THE DATA Start Marker

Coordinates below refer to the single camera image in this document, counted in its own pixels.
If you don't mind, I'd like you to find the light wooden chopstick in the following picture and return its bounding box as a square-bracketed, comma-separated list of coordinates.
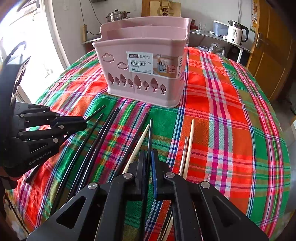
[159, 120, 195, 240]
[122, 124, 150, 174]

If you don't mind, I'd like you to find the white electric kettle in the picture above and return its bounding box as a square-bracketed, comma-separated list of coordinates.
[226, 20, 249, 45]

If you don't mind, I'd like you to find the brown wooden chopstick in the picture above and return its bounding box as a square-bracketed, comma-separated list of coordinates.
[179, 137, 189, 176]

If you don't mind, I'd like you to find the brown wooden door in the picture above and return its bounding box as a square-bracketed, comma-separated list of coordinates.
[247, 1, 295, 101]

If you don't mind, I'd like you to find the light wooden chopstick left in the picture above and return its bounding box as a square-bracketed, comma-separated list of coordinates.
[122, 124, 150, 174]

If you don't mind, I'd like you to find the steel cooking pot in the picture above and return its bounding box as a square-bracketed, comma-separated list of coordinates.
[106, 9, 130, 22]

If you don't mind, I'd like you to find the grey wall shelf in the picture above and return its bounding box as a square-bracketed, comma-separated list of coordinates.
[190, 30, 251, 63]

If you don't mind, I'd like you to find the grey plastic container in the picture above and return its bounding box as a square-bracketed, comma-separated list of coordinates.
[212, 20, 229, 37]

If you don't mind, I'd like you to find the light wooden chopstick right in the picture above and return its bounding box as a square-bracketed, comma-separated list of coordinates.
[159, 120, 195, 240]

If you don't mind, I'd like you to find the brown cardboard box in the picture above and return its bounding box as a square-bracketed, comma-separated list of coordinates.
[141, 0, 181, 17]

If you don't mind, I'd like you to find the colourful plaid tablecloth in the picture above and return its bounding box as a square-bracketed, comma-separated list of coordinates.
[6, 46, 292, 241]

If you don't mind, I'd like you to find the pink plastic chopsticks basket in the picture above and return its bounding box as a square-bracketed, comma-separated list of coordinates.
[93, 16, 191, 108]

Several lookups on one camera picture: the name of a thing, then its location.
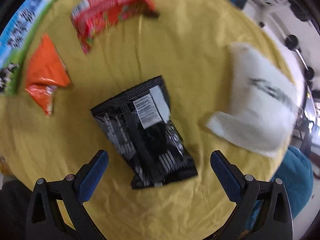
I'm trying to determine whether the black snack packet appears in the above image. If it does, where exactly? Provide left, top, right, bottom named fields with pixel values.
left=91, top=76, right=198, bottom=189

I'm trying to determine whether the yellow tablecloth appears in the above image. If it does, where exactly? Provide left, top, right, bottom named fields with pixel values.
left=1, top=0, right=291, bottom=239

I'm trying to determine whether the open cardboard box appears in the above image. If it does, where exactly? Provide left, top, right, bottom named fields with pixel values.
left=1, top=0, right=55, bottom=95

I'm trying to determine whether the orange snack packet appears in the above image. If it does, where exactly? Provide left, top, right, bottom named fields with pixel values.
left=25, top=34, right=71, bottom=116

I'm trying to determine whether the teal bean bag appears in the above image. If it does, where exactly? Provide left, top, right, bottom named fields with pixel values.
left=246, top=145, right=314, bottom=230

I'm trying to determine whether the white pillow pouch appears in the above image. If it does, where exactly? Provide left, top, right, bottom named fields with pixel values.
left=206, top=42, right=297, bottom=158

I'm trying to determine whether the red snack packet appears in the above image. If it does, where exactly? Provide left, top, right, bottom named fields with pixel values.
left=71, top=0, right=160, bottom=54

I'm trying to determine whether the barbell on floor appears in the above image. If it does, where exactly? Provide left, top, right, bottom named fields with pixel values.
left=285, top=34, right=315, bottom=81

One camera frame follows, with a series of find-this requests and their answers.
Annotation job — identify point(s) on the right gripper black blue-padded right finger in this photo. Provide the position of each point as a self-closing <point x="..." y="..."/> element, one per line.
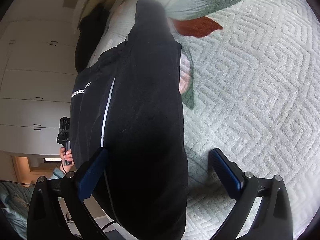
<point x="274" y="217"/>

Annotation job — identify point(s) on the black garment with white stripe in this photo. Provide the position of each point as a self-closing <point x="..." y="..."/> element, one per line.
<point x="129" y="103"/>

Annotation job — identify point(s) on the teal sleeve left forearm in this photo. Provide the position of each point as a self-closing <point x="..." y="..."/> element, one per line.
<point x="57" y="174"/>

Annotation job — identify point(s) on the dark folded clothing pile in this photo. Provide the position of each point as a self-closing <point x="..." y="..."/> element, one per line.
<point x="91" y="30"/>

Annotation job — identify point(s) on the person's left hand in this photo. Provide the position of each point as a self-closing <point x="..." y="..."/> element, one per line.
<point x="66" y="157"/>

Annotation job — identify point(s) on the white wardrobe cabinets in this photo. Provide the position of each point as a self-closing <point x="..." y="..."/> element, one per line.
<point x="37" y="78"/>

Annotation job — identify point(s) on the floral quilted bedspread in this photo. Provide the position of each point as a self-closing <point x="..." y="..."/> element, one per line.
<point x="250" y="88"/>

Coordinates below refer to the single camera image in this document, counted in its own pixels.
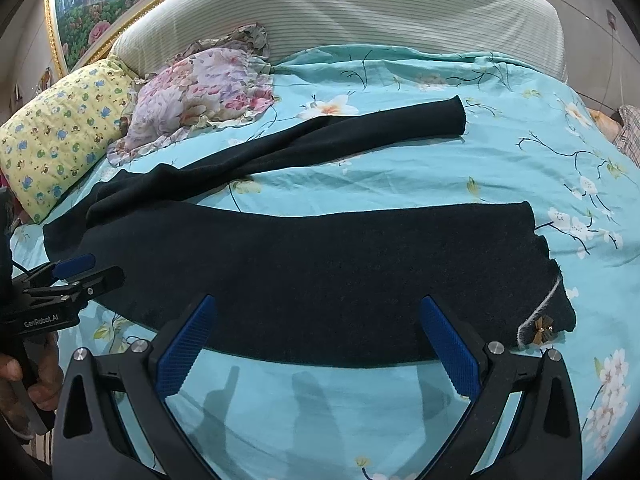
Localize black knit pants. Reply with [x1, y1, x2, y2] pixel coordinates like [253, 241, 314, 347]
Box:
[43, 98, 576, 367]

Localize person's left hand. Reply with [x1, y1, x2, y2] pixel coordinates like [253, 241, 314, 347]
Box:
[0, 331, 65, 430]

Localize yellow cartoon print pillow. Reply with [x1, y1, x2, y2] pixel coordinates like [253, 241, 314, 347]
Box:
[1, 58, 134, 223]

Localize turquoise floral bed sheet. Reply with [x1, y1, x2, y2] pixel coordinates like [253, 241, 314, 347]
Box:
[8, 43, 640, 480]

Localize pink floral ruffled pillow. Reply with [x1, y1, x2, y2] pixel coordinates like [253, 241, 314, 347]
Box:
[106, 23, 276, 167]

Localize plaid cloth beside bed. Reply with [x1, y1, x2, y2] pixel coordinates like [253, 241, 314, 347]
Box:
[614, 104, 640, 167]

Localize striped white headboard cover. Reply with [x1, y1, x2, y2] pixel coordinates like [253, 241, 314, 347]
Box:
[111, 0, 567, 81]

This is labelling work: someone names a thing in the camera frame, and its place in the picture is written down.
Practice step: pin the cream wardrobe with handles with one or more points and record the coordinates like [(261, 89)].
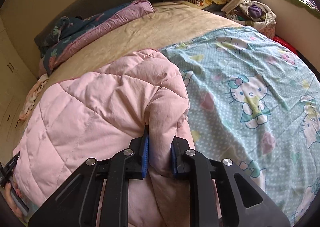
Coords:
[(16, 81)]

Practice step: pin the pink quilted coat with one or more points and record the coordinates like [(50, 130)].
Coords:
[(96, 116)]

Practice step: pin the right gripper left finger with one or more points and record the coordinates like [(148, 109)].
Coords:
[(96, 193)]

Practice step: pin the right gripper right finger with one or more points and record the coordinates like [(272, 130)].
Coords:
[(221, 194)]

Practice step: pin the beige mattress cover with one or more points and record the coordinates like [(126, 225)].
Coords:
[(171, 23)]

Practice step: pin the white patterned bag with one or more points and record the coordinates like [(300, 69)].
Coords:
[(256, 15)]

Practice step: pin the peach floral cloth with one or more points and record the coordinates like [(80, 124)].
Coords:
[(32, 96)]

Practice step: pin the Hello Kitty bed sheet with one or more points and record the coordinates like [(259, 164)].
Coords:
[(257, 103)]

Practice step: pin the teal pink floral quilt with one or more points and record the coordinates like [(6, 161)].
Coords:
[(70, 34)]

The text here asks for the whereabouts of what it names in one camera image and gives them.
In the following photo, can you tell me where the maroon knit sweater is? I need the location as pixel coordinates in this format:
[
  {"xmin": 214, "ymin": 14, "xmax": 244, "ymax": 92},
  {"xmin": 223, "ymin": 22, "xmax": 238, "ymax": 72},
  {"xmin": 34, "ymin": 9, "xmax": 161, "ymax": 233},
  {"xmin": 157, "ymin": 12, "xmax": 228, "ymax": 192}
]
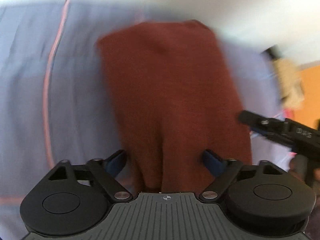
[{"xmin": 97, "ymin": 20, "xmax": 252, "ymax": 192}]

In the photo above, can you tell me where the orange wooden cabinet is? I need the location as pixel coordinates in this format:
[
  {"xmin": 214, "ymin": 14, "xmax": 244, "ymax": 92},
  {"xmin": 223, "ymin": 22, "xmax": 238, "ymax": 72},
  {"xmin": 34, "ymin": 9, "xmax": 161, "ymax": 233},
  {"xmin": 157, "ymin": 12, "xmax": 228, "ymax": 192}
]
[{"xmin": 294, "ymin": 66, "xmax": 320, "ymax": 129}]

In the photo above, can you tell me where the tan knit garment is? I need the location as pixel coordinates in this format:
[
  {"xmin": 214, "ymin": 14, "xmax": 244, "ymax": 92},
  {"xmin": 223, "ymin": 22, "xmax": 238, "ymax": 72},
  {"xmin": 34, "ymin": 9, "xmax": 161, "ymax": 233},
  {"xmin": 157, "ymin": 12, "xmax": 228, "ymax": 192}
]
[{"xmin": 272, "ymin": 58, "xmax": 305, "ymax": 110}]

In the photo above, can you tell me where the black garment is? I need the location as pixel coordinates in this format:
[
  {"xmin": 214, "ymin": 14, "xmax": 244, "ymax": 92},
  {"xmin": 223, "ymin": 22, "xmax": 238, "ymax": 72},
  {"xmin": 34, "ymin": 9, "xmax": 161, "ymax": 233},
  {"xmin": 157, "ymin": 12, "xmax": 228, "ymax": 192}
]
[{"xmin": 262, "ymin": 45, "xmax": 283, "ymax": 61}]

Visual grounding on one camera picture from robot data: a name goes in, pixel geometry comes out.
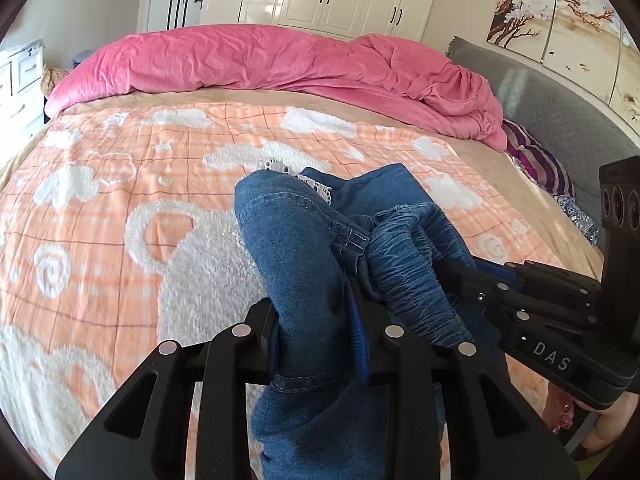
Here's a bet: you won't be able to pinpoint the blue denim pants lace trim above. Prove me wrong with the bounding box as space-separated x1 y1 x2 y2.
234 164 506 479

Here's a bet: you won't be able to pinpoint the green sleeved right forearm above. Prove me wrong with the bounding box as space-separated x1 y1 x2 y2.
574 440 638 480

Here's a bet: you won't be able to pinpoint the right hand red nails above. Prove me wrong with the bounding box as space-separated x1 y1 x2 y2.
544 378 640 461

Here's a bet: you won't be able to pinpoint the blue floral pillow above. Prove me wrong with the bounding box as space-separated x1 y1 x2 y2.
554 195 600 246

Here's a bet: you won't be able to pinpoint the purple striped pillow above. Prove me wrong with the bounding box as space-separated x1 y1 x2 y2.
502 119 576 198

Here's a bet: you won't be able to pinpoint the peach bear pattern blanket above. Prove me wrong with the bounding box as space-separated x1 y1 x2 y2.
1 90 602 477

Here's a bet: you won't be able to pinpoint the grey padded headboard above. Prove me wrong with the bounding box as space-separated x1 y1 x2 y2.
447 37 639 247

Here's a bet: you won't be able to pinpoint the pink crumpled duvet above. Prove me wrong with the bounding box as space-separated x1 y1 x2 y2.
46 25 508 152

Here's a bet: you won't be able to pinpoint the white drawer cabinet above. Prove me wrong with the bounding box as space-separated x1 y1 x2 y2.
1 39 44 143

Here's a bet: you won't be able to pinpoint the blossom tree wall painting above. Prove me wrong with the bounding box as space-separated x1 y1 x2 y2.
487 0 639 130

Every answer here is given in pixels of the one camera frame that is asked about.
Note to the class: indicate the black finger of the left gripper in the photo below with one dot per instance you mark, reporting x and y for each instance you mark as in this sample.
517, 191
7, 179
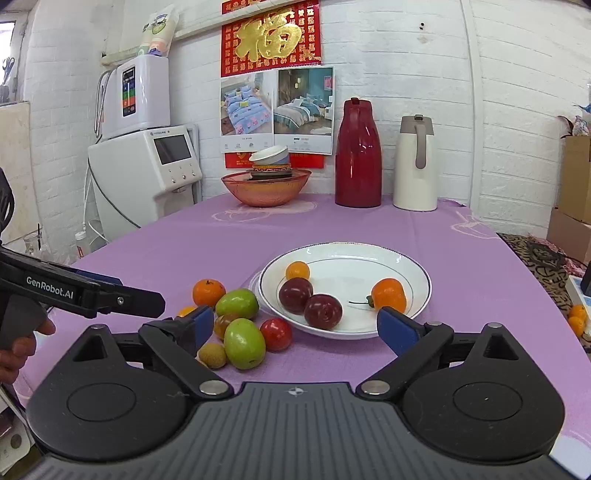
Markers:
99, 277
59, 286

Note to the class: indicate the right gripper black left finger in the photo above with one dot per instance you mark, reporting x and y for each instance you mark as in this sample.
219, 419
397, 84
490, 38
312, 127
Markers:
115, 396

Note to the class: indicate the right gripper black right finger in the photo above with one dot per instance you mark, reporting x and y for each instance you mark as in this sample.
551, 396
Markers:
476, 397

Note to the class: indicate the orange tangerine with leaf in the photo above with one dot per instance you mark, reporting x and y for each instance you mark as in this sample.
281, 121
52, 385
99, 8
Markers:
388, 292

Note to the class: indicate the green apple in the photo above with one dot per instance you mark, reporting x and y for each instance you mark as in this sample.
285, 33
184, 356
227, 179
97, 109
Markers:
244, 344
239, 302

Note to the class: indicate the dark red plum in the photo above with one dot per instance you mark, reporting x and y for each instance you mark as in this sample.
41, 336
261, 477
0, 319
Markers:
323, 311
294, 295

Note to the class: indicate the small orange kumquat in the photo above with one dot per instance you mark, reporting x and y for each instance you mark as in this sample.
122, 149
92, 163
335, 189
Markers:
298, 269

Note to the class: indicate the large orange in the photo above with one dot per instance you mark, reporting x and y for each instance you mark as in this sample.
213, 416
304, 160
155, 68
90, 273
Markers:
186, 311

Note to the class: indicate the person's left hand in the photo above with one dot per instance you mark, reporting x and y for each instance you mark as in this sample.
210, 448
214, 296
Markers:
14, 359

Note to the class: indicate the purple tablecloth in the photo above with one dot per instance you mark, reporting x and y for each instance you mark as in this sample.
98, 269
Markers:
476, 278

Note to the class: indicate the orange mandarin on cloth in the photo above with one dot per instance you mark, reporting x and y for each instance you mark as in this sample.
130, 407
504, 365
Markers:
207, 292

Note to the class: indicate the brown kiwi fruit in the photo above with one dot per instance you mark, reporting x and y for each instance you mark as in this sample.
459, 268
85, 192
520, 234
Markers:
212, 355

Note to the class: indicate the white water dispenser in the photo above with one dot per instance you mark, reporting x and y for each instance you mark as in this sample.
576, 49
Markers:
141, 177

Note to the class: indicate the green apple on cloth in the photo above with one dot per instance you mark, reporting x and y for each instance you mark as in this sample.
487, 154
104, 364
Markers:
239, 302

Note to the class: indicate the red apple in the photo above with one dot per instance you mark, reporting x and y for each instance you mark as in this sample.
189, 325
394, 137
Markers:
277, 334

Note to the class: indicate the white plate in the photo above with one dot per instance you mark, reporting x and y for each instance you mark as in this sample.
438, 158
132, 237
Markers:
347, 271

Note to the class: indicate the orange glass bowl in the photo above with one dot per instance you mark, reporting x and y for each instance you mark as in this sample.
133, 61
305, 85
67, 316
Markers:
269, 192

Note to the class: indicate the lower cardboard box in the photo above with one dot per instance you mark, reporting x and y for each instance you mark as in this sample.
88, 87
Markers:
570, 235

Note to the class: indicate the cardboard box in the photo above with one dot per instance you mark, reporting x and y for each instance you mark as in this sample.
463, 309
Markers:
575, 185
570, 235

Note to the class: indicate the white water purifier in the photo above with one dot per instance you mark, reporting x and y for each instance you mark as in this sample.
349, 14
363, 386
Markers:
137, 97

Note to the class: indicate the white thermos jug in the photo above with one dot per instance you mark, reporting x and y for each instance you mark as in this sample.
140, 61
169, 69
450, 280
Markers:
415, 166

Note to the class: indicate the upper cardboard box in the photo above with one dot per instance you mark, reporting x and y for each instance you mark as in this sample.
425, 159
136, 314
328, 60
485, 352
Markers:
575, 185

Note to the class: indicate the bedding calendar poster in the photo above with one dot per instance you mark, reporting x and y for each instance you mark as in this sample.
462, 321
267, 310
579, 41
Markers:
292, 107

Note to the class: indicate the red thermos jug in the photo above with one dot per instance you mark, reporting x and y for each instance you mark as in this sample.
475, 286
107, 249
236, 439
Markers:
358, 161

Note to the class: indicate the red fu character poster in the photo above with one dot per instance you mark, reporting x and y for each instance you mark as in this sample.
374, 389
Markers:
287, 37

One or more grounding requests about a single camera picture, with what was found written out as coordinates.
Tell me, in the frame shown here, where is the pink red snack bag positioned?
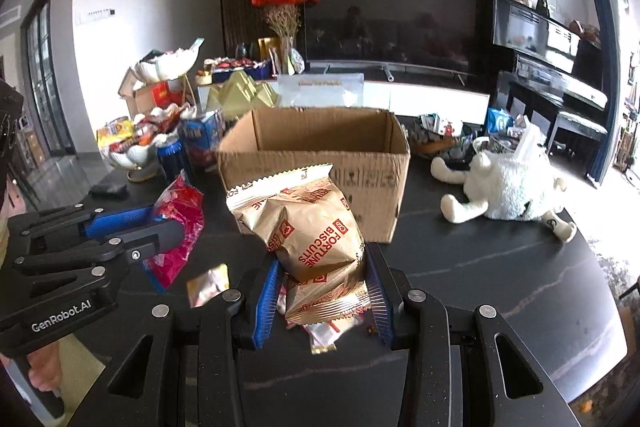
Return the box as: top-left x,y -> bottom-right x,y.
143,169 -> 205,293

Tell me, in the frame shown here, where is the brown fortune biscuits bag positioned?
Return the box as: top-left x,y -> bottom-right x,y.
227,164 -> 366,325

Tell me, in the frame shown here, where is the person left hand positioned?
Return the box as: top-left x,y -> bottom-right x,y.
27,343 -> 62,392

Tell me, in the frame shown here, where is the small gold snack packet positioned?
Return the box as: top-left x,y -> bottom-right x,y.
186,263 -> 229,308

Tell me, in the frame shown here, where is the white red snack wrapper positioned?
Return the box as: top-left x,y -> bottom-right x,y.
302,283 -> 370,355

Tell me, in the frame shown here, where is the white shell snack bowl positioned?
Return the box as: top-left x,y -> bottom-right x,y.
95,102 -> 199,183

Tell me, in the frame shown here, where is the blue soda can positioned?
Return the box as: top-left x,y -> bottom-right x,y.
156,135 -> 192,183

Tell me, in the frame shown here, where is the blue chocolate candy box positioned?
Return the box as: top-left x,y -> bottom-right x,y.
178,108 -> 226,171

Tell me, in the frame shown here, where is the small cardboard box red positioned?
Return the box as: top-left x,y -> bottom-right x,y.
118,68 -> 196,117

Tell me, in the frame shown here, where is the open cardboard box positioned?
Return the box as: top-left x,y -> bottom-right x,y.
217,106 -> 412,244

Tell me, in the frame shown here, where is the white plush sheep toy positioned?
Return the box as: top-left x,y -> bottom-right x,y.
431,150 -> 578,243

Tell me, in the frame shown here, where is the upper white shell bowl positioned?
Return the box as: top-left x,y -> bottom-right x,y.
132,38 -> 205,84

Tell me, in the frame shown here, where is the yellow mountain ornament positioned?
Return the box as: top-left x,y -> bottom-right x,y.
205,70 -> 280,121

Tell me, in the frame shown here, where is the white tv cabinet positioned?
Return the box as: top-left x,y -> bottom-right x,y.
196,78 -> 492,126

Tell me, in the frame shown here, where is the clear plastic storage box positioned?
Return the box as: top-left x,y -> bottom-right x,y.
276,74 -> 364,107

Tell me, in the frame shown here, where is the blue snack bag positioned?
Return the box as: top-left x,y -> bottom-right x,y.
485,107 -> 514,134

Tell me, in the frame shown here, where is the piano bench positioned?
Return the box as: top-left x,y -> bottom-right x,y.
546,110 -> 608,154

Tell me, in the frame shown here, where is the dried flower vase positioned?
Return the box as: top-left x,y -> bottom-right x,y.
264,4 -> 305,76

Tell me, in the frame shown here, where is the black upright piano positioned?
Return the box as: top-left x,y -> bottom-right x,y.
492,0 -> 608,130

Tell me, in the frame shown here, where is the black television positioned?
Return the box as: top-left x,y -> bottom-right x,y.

THE DATA End Marker

— DIRECTIONS FOR THIS TASK —
Scan the entries above for the word "bowl" and collect each line holding it.

— WRITTEN SOLUTION —
Note to the class: indicate the orange glass bowl in the photo above with one dot per instance you mark, reporting x and y for each instance you mark as in this sample.
Tell me, in the frame shown here, where is the white shell snack bowl positioned?
Tell me, in the frame shown here, where is the upper white shell bowl positioned?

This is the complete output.